Private Krankenversicherung

HUK-Coburg fordert neue Kalkulation des PKV-Systems

HUK-Coburg fordert neue Kalkulation des PKV-Systems

07.12.2010

Die private Krankenversicherung (PKV) hat derzeit keinen besonders guten Ruf. Stetig steigende Behandlungskosten und niedrige Zinsen ziehen Prämienerhöhungen nach sich. Hinzu kommt, dass im Alter die Beiträge für Privatversicherte ohnehin ansteigen. Nun fordert die HUK-Coburg eine grundlegende Veränderung im System der „Privaten“.

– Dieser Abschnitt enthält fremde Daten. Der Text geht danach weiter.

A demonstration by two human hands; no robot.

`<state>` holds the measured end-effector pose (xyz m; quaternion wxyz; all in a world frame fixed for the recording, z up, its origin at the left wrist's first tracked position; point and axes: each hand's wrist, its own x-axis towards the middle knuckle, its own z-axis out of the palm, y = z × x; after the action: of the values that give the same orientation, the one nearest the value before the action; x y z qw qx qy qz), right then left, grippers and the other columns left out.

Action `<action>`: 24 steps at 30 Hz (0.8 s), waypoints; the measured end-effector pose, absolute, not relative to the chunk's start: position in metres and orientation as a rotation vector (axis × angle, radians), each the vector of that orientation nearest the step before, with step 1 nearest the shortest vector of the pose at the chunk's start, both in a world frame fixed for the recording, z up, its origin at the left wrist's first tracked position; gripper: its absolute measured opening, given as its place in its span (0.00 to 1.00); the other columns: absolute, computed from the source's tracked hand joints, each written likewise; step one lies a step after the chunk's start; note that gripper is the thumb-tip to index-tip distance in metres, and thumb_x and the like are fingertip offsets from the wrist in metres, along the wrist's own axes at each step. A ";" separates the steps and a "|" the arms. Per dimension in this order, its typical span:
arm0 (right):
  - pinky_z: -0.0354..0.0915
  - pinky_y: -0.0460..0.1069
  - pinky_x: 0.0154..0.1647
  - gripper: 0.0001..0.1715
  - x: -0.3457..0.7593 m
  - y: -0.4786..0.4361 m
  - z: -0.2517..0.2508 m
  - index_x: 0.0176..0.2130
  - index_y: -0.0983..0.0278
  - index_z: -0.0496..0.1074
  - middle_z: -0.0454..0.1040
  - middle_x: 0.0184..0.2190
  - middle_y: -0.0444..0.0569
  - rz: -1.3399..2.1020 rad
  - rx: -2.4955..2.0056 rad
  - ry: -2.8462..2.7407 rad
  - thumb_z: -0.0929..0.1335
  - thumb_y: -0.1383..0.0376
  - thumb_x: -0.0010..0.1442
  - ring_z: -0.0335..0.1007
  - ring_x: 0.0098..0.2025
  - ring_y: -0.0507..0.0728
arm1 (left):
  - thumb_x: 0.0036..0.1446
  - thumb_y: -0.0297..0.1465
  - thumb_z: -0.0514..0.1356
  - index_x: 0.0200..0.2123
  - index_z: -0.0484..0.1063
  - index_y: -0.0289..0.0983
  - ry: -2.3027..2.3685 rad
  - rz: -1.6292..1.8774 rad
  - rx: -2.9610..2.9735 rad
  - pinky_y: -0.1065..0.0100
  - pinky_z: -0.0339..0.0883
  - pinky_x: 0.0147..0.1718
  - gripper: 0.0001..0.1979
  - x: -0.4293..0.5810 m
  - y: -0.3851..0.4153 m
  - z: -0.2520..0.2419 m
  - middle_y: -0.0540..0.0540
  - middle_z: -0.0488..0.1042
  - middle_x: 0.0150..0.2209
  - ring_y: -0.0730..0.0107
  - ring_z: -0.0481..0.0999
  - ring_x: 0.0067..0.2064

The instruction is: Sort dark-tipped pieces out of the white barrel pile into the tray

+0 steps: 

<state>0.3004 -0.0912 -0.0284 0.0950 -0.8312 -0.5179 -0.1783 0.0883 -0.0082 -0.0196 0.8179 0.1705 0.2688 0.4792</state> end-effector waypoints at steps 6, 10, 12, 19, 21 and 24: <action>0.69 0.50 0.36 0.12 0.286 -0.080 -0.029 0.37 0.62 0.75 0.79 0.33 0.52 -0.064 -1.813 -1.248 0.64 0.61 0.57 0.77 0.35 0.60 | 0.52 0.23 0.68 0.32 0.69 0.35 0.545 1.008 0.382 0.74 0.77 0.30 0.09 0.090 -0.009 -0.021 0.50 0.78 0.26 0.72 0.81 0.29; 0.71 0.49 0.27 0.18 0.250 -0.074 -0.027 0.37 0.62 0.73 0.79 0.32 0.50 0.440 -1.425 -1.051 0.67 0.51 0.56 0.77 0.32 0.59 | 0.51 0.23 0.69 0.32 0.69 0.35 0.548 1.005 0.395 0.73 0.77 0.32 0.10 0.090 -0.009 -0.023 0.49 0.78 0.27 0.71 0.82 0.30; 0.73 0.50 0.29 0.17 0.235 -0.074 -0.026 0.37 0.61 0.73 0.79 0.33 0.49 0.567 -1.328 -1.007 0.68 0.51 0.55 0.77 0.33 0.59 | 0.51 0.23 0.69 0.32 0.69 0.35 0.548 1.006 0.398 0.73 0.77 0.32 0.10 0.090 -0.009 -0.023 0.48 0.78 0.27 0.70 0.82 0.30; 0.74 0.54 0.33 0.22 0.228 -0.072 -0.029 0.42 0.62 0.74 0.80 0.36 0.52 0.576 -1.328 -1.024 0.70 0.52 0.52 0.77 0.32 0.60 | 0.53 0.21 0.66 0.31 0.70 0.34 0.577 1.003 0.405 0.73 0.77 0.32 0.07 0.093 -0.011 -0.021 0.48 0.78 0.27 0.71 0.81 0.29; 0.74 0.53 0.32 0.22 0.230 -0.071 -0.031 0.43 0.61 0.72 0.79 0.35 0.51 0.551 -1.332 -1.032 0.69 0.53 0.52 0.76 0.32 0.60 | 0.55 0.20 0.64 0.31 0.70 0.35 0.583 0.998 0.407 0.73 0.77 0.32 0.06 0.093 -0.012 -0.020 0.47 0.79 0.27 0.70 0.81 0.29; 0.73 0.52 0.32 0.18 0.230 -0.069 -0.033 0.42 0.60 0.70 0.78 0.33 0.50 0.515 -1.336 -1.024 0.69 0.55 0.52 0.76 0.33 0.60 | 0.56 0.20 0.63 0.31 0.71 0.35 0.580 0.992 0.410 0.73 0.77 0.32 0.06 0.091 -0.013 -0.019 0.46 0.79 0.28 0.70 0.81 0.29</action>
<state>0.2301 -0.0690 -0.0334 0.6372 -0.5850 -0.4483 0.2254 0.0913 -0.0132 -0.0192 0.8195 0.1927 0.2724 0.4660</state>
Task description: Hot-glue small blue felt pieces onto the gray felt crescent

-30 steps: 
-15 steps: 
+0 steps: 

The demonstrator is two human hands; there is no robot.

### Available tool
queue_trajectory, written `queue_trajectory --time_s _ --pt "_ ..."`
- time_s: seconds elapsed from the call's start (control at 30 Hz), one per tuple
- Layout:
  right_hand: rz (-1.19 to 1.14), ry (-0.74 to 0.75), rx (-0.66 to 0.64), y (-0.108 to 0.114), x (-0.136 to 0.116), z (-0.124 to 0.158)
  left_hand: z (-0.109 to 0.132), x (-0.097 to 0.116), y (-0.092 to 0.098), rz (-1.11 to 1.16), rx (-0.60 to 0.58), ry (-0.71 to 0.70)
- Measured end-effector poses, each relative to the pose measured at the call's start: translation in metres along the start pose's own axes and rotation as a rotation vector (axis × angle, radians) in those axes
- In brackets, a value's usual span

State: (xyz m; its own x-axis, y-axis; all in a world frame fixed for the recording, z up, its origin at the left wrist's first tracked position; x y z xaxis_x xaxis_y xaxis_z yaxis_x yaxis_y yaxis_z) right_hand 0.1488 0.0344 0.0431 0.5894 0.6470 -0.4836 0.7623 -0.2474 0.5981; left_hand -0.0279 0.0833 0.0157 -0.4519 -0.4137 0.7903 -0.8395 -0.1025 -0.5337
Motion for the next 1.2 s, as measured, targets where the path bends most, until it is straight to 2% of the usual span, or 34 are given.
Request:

Zentraler Kritikpunkt der HUK-Coburg ist die aktuelle Methode, mit der Versicherungsgesellschaften die Altersrückstellungen ihrer Kunden berechnen. Die HUK macht sich dafür stark, dass von vorn herein medizinisch bedingte Kostensteigerungen in die Rückstellungen fürs Alter und damit in die Tarife eingerechnet werden.

 

Durch die Änderung des PKV-Systems würde sich laut Hans Olav Heroy, HUK-Coburg-Vorstand, die finanzielle Belastung der Versicherten im Alter langfristig senken, auch wenn kurzfristig höhere Beiträge erforderlich wären.

 

 

"Die PKV hat das Problem, dass die Alterungsrückstellungen anhand der Gesundheitsausgaben kalkuliert werden, die wir heute kennen", sagt Heroy. "Die medizinische Inflation ist dabei nicht berücksichtigt." Die Branche spricht von medizinischer Inflation, wenn innovative Behandlungsmethoden oder neue Medikamente höhere Ausgaben bedingen. Um die gestiegenen Kosten zu tragen, reagiert der Krankenversicherer mit einer Beitragserhöhung. Sie dient aber in erster Linie der Refinanzierung der medizinischen Inflation und nicht der Mehrung der Altersrückstellungen. Zum Ausgleich dieser Vorsorgelücke muss der Kunde dann noch höhere Beiträge zahlen. Gerade die Beiträge von älteren Privatversicherten steigen im Vergleich zu jüngeren, deren Bedarf an Gesundheitsleistungen erst mit zunehmendem Lebensalter steigt, verhältnismäßig stark an.

 

Konkret fordern Anbieter der HUK-Coburg, dass die Krankenversicherer ihre Kalkulationen so umstellen, dass eine Beitragsanpassung die insgesamt entstandene Lücke der Alterungsrückstellungen aller Versicherten mit einem entsprechenden Zuschlag deckt. In der Einführungsphase müssten jüngere Krankenversicherte den Aufpreis wohl etwas länger zahlen als ältere. "Die Alternative wäre, die älteren Kunden die Lücke allein zahlen zu lassen," so Heroy.

 

Heroy plädiert dafür, dass die ganze Branche die medizinische Inflation frühzeitig und realistisch kalkuliert und damit seiner Empfehlung folgt. Das neue Modell würde für Kunden der HUK-Coburg Beitragserhöhungen bis zu drei Prozent bedeuteten. Bei anderen Versicherern könnten die Anpassungen höher ausfallen, wenn sie geringere Kapitalreserven besitzen.